Instructions to follow -> Write out, word for word, the first line of the data below and every line after it through the one containing "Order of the".

Data shown ->
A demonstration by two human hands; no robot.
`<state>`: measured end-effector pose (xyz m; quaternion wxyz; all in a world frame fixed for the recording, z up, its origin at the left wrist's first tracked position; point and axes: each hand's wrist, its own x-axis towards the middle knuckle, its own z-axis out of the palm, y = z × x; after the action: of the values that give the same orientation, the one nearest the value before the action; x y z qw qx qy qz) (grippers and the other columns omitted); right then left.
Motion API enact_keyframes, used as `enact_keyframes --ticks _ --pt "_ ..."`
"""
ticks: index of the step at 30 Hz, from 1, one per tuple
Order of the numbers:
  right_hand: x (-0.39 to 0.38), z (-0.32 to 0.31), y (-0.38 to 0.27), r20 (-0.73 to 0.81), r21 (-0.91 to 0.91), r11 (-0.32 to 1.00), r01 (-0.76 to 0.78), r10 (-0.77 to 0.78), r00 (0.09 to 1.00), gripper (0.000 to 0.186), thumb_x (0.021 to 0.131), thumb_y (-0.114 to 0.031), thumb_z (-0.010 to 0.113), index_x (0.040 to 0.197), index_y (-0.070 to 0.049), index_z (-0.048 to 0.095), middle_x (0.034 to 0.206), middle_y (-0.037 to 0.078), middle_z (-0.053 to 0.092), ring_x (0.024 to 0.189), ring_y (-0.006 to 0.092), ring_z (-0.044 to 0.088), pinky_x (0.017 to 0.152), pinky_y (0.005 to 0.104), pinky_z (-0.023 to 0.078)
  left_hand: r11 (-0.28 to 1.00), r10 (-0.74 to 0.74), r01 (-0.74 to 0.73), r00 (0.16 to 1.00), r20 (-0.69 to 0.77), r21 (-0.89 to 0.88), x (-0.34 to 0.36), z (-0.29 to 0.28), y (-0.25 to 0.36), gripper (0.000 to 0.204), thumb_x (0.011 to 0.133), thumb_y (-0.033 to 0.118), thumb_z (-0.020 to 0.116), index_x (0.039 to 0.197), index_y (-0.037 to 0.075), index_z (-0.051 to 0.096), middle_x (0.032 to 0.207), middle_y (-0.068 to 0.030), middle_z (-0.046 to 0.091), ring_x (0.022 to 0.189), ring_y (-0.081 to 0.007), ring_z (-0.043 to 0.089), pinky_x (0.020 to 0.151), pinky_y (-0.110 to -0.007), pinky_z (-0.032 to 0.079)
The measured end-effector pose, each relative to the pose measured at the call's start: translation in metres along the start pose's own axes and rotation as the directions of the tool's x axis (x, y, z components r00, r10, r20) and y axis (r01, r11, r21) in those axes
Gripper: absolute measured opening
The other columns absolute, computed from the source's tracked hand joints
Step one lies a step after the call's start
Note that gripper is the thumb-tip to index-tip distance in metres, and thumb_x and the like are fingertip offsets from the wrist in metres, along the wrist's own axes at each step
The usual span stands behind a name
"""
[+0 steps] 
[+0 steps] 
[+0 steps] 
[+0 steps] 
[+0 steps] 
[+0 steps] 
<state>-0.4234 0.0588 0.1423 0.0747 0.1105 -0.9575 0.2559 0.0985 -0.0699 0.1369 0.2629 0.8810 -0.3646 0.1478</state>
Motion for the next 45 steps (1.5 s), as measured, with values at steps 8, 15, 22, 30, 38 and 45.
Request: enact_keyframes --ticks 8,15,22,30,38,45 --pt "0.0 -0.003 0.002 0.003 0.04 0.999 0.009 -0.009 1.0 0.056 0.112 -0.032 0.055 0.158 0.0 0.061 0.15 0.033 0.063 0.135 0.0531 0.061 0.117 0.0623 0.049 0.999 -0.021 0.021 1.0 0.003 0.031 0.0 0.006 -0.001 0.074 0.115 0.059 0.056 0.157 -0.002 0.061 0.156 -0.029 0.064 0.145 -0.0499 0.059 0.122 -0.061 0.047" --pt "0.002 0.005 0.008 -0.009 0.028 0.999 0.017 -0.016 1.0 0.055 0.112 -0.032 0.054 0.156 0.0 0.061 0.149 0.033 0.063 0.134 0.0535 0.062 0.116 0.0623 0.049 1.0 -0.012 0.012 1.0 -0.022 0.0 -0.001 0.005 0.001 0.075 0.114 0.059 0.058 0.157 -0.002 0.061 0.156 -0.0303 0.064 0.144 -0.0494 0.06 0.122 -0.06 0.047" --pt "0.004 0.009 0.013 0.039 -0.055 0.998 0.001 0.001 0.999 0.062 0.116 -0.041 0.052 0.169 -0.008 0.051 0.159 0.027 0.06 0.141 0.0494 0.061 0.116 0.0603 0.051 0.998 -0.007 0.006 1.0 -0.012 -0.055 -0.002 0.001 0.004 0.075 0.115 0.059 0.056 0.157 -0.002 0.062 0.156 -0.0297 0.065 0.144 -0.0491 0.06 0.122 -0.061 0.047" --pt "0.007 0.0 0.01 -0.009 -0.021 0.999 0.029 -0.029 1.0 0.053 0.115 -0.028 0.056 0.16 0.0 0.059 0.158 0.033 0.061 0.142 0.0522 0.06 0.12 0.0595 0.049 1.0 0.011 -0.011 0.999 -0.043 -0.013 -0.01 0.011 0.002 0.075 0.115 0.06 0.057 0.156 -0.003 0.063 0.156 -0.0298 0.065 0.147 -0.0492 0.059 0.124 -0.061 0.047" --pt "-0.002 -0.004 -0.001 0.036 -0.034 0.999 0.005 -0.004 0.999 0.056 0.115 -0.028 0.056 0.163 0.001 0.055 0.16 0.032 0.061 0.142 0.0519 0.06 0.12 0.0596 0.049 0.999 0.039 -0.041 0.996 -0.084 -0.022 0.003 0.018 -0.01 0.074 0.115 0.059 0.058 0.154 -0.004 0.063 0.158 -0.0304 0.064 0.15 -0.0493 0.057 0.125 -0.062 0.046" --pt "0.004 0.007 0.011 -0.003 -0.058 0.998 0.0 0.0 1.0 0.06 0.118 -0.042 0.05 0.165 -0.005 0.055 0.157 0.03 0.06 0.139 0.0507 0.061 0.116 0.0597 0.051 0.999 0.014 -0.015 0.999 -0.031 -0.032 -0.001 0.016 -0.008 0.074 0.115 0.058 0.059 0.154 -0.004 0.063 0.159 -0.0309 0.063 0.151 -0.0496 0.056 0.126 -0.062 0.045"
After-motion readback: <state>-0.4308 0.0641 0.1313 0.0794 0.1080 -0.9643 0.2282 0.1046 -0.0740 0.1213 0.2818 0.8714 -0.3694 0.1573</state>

Solution ->
A demonstration by two human hands; no robot.
`<state>`: measured end-effector pose (xyz m; quaternion wxyz; all in a world frame fixed for the recording, z up, its origin at the left wrist's first tracked position; point and axes: each hand's wrist, its own x-axis towards the middle knuckle, its own z-axis out of the palm, y = z × x; after the action: of the values that give the same orientation, the one nearest the value before the action; x y z qw qx qy qz) (grippers and the other columns omitted); right then left.
Motion API enact_keyframes, used as `enact_keyframes --ticks _ --pt "_ ..."`
"""
ticks: index of the step at 30 Hz, from 1, one per tuple
Order of the numbers:

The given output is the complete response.